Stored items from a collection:

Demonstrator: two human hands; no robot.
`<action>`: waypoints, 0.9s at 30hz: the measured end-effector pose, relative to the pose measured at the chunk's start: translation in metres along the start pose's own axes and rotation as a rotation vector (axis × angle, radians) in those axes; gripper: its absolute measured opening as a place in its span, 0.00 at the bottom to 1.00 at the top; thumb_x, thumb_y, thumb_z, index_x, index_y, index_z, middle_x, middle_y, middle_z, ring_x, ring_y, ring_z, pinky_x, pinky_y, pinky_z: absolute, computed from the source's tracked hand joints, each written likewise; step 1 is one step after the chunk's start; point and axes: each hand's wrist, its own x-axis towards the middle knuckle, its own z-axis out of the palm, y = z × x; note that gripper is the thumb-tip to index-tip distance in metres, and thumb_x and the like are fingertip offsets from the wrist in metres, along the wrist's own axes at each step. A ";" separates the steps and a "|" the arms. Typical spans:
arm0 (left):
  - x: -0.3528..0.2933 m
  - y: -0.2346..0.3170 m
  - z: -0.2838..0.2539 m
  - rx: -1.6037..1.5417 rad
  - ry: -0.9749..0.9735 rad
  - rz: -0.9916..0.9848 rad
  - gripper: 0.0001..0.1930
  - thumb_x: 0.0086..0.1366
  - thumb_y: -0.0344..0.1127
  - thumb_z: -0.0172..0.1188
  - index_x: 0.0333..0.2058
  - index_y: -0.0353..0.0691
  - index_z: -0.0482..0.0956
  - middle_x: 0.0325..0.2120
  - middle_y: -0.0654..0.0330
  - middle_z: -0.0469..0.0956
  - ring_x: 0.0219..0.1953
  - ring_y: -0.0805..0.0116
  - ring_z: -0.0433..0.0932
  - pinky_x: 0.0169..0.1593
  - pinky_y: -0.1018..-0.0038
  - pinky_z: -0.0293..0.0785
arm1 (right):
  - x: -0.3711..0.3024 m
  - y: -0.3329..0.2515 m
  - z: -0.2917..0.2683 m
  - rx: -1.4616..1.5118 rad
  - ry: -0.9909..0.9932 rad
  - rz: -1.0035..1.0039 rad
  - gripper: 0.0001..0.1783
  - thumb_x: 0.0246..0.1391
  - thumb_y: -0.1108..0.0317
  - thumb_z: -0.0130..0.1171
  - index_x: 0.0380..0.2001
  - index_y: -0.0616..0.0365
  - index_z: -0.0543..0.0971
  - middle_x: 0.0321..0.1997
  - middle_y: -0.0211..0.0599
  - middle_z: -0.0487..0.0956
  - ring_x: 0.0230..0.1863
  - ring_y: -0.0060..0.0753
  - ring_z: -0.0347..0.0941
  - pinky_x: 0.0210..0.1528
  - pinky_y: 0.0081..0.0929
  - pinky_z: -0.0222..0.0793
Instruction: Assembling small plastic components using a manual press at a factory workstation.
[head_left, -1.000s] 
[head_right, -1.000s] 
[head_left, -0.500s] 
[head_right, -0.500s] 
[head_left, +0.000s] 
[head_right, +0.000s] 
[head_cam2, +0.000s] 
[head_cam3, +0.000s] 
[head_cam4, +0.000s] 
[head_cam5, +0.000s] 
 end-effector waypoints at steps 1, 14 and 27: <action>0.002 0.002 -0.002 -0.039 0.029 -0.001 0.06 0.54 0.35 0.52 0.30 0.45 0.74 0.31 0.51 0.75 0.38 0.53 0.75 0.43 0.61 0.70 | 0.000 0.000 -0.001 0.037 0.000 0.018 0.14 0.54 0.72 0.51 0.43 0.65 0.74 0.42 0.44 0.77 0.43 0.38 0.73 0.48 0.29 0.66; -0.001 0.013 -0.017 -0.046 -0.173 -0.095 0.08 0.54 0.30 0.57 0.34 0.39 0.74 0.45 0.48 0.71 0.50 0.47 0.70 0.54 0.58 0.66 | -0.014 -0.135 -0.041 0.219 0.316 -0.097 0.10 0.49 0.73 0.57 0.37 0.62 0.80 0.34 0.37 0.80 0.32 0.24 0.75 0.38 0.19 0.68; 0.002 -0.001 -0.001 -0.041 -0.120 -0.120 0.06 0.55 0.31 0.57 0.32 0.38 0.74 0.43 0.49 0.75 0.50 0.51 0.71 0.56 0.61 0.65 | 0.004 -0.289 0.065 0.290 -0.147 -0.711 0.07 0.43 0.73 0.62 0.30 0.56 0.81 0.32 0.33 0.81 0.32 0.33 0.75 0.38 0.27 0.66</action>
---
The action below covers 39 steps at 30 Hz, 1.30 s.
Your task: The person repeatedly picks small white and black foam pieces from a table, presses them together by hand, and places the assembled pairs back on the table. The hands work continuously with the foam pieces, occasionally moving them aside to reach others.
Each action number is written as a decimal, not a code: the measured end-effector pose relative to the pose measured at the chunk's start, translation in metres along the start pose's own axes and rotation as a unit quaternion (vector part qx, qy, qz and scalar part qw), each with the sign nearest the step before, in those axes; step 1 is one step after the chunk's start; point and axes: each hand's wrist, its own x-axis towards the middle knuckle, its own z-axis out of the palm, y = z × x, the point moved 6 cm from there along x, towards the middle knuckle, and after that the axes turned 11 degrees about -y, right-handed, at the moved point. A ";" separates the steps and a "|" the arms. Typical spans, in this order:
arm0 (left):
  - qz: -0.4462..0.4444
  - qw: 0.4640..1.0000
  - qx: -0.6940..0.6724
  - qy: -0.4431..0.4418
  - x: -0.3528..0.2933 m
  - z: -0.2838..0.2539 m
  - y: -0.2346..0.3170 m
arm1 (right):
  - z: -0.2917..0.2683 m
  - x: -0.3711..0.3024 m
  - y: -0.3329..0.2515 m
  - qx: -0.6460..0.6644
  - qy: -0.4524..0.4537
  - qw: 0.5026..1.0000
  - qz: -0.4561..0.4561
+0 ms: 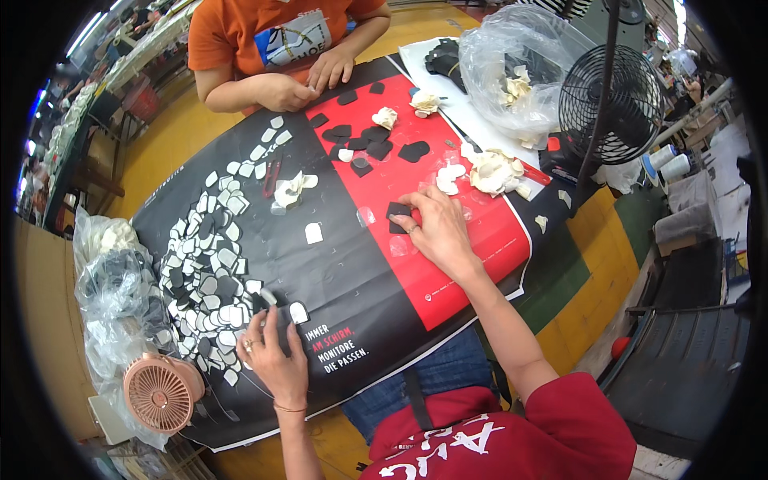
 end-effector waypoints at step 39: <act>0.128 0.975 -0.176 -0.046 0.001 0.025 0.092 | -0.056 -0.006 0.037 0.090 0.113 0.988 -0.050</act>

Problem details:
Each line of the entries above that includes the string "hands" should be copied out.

Response:
Demonstrator: two human hands; no robot.
Your task: The person repeatedly picks small white and black foam pieces from a table, presses them together by hand, and places the assembled pairs back on the table. The hands work continuously with the foam pieces, occasionally moving them aside to reach others.

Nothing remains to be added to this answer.